Source: Teachers College Record, Volume 112 Number 4, 2010, p. 1064-1095.
Many studies have looked at students’ mathematics achievement in the middle and high school years and the kinds of factors that are associated with their achievement. Within this domain, however, most research utilized cross-sectional data. Cross-sectional designs have both statistical and conceptual limitations.
Few studies used longitudinal data that typically included two time points, occasionally three. A pure longitudinal design is problematic as well because it does not take into account the multilevel nature of data derived from educational settings.
In an attempt to account for differences in mathematics achievement, researchers have advanced different explanations, varying from affective/psychological factors (e.g., math attitude) to social factors (e.g., influences of parents, teachers, and peers). However, because of the division of psychology and sociology, subdivisions within these fields, and specialized individual research interests, a limitation of the research in this literature is that the variables are often studied in isolation rather than in concert.
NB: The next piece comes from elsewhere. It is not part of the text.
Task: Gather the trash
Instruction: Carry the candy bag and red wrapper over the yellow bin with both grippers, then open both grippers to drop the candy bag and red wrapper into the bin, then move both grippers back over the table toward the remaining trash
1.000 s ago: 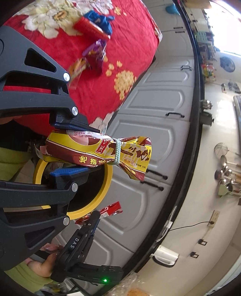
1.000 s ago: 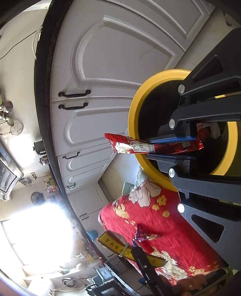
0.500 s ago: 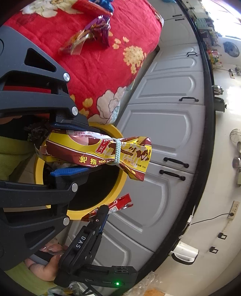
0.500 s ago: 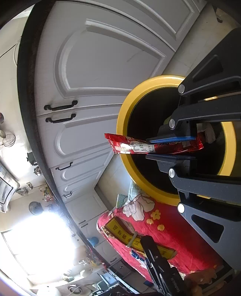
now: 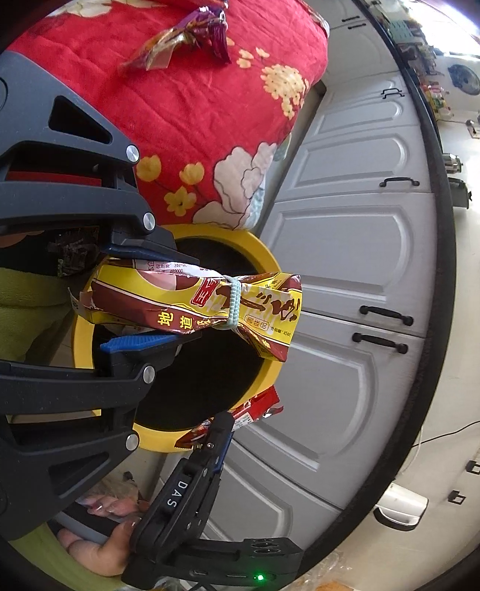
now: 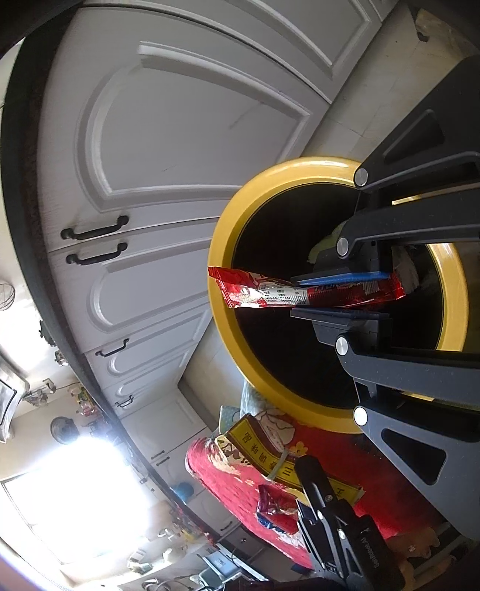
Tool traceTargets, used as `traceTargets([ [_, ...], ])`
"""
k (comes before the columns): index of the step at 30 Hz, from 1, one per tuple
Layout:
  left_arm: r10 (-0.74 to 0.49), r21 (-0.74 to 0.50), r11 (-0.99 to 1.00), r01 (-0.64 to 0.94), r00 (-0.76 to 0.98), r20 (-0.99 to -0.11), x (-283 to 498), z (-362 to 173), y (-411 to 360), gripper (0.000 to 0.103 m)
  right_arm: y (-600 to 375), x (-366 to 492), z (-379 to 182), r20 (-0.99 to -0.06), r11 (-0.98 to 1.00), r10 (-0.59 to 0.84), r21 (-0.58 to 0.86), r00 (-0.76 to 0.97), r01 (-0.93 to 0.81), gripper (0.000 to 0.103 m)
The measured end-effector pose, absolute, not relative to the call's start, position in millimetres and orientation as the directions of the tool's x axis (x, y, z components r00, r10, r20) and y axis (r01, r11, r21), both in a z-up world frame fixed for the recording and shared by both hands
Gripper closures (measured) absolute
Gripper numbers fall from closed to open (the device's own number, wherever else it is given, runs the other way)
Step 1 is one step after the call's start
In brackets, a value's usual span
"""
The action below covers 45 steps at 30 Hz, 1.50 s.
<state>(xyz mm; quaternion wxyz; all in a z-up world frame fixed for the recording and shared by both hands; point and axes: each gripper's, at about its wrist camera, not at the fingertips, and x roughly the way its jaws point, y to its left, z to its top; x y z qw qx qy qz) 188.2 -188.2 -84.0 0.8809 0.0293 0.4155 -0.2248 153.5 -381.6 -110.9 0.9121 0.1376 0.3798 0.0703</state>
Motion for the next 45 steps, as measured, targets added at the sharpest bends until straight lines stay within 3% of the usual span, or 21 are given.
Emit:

A promising way to resolve this problem, as Herbert Walberg argued in his psychological theory of educational productivity, is to include the chief known correlates of educational achievement derived from experimental and nonexperimental research and simultaneously analyze panel data collected on many individuals over multiple time periods on variables such as age or developmental level; ability, including prior achievement; social environment for learning; and home environment.
Taken together, these studies provide a foundation for studying individual differences in secondary mathematics growth and end-of-high-school mathematics attainment and exploring various psychological and social factors that might predict such differences from a longitudinal and multilevel perspective.
The present study attempted to investigate how high school seniors get to where they are in terms of end-of-high-school mathematics attainment. In addition, the study explored what factors might predict students’ attainment and their growth trajectories in mathematics during secondary school years.
The present study is a secondary analysis of longitudinal data that tracked a national probability sample of seventh graders until they graduated from high school. Three-level hierarchical linear models were fitted to the data using a Level 1 piecewise linear growth model nested within students (Level 2) across schools (Level 3).
One of the important findings of this study was that on average, there was a drop in mathematics achievement during the senior year of high school for students in the sample regardless of student mathematics achievement in Grade 7.
Additionally, the study found an inequitable distribution of mathematics attainment at the end of high school associated with initial differences in mathematics achievement. Several individual, school composition, and opportunities to learn variables, such as early tracking and course progress, were found to be strong predictors of students’ mathematics attainment and growth.
These empirical findings point to the further directions we may take to promote student achievement in mathematics.